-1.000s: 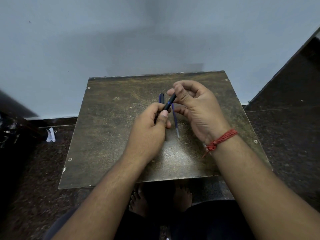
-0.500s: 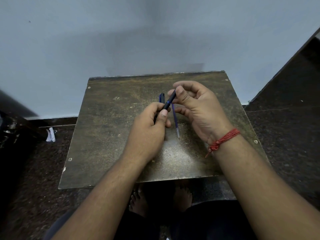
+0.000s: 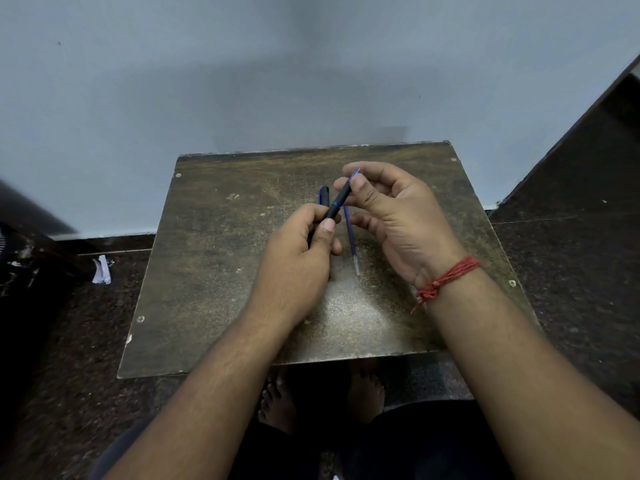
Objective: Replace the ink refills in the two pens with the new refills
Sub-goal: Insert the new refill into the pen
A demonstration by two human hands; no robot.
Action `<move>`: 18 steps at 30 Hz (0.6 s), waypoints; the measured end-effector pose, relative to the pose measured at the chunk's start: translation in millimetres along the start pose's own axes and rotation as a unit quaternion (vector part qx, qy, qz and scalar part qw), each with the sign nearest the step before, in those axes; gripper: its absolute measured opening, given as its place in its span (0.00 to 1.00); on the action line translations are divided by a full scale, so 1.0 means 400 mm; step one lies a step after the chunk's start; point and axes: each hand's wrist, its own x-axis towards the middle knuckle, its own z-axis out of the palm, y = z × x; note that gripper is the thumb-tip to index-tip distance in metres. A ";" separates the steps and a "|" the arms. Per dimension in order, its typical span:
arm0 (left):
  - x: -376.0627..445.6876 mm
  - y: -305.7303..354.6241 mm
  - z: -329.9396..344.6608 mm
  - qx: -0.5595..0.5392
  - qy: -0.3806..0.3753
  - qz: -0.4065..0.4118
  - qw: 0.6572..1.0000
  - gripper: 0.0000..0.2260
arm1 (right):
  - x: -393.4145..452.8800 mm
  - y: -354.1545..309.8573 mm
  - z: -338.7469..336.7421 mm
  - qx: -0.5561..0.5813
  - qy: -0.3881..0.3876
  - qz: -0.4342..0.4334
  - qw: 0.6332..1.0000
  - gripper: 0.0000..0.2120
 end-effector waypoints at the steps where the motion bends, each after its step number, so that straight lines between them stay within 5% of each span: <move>1: 0.000 -0.001 -0.001 0.000 0.000 0.000 1.000 0.10 | -0.001 -0.001 -0.002 -0.002 -0.007 0.001 1.000 0.06; 6: -0.003 0.001 -0.001 0.007 -0.003 -0.002 1.000 0.09 | -0.002 -0.002 0.003 -0.016 -0.001 0.002 1.000 0.02; 12: -0.002 0.004 0.001 -0.001 -0.005 -0.003 1.000 0.08 | -0.004 0.004 0.012 -0.035 0.018 -0.008 0.999 0.10; 18: -0.004 0.006 0.000 0.002 -0.003 -0.004 1.000 0.08 | -0.007 -0.004 0.012 0.003 -0.007 0.003 1.000 0.04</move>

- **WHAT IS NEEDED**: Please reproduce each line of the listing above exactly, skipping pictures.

- **SOLUTION TO THIS EXERCISE**:
-1.000s: 
-0.500s: 
+0.000s: 
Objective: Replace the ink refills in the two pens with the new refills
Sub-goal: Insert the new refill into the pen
A demonstration by two human hands; no robot.
Action `<move>`: 18 steps at 30 Hz (0.6 s), waypoints; the measured end-effector pose, relative to the pose measured at the chunk's start: translation in millimetres along the start pose's own axes and rotation as a unit quaternion (vector part qx, qy, qz and scalar part qw), each with the sign nearest the step before, in those axes; gripper: its absolute measured opening, given as its place in its span (0.00 to 1.00); on the action line translations are divided by a full scale, so 1.0 means 400 mm; step one lies a step after the chunk's start; point and axes: each hand's wrist, its own x-axis towards the middle knuckle, its own z-axis out of the palm, y = z × x; note that gripper is the thumb-tip to index-tip distance in metres. A ";" separates the steps and a "|" the arms. Per dimension in order, its typical span:
arm0 (left):
  - x: -376.0627..445.6876 mm
  - y: -305.7303..354.6241 mm
  - z: -329.9396..344.6608 mm
  - qx: -0.5595..0.5392
  - qy: -0.3806..0.3753
  - qz: -0.4065..0.4118
  - qw: 0.6572..1.0000
  - gripper: 0.0000..0.2260
arm1 (right):
  - x: -393.4145..452.8800 mm
  - y: -354.1545..309.8573 mm
  - z: -338.7469..336.7421 mm
  - qx: -0.5561..0.5813
  - qy: -0.3881..0.3876
  - qz: -0.4342..0.4334
  - qw: 0.6332..1.0000
  - gripper: 0.0000..0.2120
 end-effector waypoints at the steps where the motion bends, each after its step number, so that straight lines between them stay within 5% of each span: <move>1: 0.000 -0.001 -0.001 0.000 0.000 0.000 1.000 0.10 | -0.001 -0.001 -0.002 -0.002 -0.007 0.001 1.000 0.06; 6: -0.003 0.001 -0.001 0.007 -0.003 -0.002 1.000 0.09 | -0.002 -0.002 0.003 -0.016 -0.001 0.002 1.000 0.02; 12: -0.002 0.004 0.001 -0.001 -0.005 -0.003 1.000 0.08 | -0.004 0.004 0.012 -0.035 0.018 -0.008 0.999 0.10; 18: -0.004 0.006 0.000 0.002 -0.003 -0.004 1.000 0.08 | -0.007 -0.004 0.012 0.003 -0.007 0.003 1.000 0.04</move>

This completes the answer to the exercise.